PROMPT:
When a line below contains the string "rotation", show that line.

RECORDED DATA:
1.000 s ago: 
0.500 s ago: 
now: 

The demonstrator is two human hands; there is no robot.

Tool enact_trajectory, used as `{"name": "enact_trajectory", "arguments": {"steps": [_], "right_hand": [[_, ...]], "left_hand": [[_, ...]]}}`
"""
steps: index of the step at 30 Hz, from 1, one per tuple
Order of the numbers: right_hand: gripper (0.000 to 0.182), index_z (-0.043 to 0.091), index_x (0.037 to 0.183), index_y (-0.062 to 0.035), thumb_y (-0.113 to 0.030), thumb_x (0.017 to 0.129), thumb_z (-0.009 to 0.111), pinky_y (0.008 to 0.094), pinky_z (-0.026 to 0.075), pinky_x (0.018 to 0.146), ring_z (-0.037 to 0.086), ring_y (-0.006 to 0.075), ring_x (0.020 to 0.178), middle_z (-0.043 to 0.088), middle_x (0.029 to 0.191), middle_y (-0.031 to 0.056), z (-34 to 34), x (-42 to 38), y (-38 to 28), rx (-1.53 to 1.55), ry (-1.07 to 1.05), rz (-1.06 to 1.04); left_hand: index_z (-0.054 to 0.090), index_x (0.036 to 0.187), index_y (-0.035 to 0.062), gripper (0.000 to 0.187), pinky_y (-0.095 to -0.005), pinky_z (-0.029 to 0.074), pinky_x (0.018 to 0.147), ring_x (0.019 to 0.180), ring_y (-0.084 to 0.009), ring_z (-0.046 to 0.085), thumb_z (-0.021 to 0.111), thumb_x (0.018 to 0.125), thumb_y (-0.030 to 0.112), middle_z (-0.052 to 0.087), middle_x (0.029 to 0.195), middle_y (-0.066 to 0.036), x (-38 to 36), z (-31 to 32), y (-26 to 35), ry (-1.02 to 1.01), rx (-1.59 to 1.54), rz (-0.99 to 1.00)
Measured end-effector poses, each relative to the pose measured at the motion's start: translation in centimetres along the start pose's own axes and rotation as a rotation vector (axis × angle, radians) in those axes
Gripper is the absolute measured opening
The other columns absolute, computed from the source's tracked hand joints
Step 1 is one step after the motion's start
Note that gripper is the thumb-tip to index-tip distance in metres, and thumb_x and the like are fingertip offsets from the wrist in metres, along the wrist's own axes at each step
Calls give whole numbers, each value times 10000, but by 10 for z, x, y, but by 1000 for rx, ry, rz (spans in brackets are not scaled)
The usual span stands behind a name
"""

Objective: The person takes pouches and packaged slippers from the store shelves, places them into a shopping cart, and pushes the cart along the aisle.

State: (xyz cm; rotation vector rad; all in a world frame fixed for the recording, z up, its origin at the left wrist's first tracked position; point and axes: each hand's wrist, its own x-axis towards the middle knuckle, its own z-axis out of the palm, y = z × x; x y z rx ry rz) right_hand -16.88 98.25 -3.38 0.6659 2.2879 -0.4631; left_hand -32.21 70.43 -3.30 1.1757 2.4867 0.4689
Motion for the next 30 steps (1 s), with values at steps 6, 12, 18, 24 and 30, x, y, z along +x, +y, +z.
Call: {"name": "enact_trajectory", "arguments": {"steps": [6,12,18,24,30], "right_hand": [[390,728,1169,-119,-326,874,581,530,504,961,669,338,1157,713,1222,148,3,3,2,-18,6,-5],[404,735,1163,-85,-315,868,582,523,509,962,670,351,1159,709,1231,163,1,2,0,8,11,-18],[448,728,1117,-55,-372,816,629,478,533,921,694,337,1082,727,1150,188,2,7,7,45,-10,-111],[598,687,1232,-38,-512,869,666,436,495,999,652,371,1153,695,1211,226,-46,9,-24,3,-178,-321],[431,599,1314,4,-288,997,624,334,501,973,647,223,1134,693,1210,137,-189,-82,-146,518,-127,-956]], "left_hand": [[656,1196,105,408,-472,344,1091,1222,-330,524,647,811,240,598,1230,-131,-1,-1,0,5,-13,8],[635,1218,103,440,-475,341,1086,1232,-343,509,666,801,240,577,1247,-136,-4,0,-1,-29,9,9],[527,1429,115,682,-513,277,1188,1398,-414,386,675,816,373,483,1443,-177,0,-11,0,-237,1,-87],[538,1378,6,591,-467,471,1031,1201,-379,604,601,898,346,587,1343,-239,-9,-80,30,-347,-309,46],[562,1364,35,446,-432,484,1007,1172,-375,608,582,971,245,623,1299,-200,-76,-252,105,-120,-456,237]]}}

FINISHED EXERCISE:
Measured end-effector poses, each relative to the pose measured at the motion's start: translation in centimetres along the start pose's own axes and rotation as a rotation vector (axis × angle, radians) in those axes
State: (xyz cm; rotation vector rad; all in a world frame fixed for the recording, z up, its origin at the left wrist's first tracked position; point and axes: each hand's wrist, its own x-axis towards the middle knuckle, its own z-axis out of the palm, y = z × x; x y z rx ry rz) right_hand -16.88 98.25 -3.38 0.6659 2.2879 -0.4631; left_hand -32.21 70.43 -3.30 1.1757 2.4867 0.4689

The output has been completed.